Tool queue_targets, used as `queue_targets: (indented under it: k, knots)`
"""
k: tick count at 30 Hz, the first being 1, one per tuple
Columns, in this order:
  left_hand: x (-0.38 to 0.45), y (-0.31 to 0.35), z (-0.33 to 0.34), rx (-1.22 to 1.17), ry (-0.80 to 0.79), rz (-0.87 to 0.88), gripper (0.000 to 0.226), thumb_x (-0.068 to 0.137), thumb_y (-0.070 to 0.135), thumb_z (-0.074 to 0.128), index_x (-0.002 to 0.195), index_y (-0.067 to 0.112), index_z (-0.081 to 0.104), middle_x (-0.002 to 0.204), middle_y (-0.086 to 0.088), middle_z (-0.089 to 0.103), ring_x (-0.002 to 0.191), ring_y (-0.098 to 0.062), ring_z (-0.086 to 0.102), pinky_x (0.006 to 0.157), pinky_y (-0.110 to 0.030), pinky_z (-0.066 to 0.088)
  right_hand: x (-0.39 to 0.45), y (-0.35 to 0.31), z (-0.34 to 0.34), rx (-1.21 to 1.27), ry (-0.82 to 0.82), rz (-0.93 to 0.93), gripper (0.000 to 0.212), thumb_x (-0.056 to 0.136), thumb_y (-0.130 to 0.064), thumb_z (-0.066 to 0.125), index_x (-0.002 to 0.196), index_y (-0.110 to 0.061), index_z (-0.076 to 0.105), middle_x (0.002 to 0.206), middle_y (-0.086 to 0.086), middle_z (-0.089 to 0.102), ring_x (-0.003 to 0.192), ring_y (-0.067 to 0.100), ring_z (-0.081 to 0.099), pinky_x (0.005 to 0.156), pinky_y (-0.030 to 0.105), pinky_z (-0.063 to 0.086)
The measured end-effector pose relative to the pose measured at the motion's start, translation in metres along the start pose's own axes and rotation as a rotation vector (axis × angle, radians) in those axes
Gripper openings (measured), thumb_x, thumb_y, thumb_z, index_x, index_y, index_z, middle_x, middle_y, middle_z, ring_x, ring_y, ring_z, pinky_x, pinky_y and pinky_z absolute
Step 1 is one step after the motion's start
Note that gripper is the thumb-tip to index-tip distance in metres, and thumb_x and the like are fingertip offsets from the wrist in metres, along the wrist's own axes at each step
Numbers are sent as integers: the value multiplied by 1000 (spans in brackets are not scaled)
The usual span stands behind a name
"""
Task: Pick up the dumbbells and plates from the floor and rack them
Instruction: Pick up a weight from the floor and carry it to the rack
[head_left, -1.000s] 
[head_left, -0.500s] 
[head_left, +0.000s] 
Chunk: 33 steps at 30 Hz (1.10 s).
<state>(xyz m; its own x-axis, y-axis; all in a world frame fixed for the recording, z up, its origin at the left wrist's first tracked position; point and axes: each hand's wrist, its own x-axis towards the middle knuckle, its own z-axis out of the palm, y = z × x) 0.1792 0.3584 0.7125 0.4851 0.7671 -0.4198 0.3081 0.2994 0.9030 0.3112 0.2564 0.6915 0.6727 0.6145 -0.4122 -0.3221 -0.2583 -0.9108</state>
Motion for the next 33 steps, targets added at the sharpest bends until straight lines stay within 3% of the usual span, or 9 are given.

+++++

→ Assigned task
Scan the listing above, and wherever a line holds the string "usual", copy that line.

→ Result
The usual span stands behind a name
Motion for the next 33 steps, targets added at the sharpest bends until straight lines stay within 3% of the usual span, or 9 are given.

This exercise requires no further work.